What to produce:
Carry none of the pictures over; write out the complete data exactly.

(Given information begins)

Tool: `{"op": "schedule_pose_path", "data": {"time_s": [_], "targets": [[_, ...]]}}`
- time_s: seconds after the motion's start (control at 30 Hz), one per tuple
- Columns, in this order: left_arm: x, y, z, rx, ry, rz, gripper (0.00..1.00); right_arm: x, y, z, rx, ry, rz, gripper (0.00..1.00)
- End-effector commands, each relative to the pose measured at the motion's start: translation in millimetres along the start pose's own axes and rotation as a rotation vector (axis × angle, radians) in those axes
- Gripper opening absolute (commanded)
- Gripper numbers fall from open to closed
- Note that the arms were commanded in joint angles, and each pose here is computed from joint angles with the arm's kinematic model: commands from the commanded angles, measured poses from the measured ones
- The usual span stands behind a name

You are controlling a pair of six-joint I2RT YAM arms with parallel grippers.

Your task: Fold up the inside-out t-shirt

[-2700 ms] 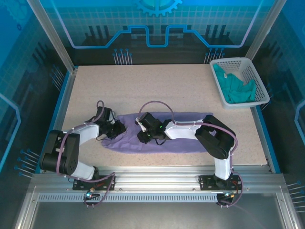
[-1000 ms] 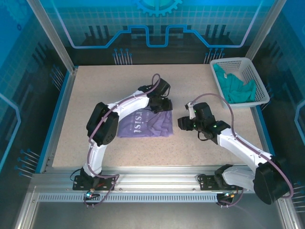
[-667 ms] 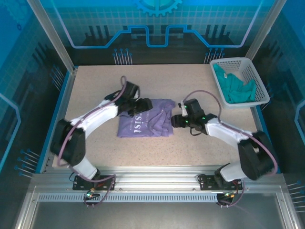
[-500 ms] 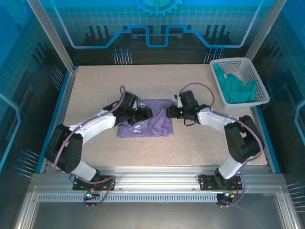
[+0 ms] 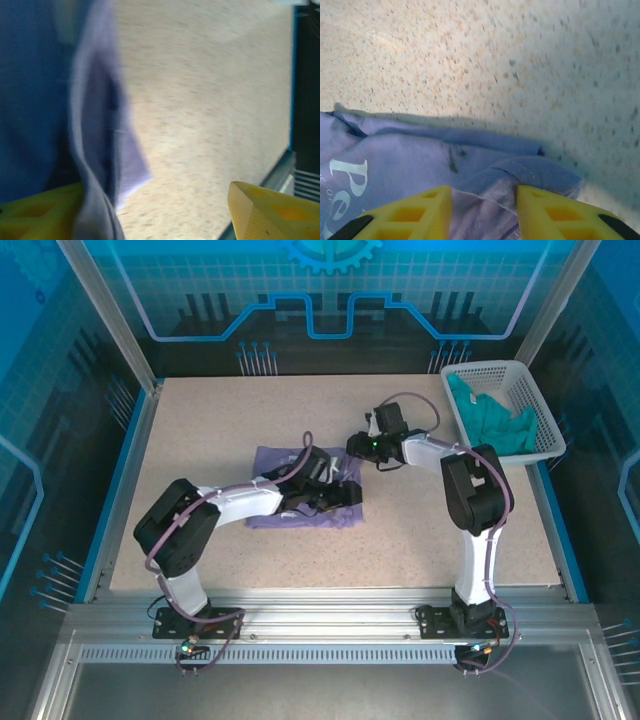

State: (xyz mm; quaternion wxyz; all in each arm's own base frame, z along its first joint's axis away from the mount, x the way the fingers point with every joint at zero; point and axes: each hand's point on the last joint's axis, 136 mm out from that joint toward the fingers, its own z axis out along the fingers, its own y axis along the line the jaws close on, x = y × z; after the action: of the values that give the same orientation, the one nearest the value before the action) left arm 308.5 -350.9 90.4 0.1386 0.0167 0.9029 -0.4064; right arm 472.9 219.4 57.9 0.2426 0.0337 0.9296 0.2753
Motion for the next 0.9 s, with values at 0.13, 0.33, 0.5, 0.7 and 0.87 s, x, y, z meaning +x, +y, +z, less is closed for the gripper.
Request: {"op": "schedule_pose_path", "data": {"time_s": [0.13,0.33,0.5,0.7,0.87], "targets": [[16,-89,31,0.262,0.086,0.212,0.71,-57,-28,-26,0.032,-0.001,-0.009,0.46],[-13,-65,-35,0.183,-0.039,0.281,0.74,-42,-48,-92,0.085,-0.044,-0.007,0.52],[-77,84,-106,-0.101,-0.233,-0.136,0.73,56,9,-110,-0.075,0.05,-0.083,0.54],[-146,160,-101,-0.193,-0.256,-0.242,0.73,163,65,-83,-0.149,0.211,-0.075,0.54],[-150,209,-80,-0.252,-0.168,-0.318,0.72,178,29,-51,-0.024,0.236,0.034,0.53]]}}
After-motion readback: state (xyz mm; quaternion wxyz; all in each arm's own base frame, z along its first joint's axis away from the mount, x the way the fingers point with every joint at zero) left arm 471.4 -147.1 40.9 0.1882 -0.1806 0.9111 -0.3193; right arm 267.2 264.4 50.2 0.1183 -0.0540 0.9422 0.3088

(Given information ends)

Exercise output:
Tool: `{"op": "schedule_pose_path", "data": {"time_s": [_], "targets": [[_, ...]]}}`
- time_s: seconds after the motion's start (control at 30 Hz), one per tuple
- Columns, in this order: left_arm: x, y, z, rx, ry, rz, gripper (0.00..1.00); right_arm: x, y, z, rx, ry, rz, gripper (0.00..1.00)
- End-effector commands, each relative to the pose measured at the motion's start: translation in millimetres along the start pose's own axes and rotation as a rotation vector (axis × angle, radians) in those axes
- Gripper opening absolute (commanded)
- Gripper numbers fall from open to closed
- Note that the arms were commanded in joint angles, and each pose here is computed from joint angles with the arm's kinematic model: commands from the commanded angles, measured poses from the measured ones
- The usual span stands behind a name

You are controlling a pair of six-joint I2RT YAM arms with parallel grippers.

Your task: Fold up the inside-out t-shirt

[-2700 ms] 
[-1000 ms] 
[-667 ms] 
[-500 ms] 
[+0 ms] 

State: (xyz mm; quaternion wxyz; all in each arm's own base frame, z along its first joint's axis away from the mount, x the way the fingers point with every joint at zero; point and axes: each hand's point on the last joint's axis, 136 mm out from that joint toward the fingers, its own z axis out along the fingers, its own y axis along the line the jaws close on, x = y × z; after the action: of the values that give the same orientation, the one nearest the value before the action) left arm 308.5 -350.9 90.4 0.1386 0.0167 0.9029 -0.4064; right arm 472.9 219.4 57.9 0.2426 0.0337 0.9296 0.2753
Motion for the next 0.9 s, with values at 0.13, 0.33, 0.5, 0.7 and 0.87 s, x, y, z meaning +x, +y, +z, less is closed for the gripper.
Request: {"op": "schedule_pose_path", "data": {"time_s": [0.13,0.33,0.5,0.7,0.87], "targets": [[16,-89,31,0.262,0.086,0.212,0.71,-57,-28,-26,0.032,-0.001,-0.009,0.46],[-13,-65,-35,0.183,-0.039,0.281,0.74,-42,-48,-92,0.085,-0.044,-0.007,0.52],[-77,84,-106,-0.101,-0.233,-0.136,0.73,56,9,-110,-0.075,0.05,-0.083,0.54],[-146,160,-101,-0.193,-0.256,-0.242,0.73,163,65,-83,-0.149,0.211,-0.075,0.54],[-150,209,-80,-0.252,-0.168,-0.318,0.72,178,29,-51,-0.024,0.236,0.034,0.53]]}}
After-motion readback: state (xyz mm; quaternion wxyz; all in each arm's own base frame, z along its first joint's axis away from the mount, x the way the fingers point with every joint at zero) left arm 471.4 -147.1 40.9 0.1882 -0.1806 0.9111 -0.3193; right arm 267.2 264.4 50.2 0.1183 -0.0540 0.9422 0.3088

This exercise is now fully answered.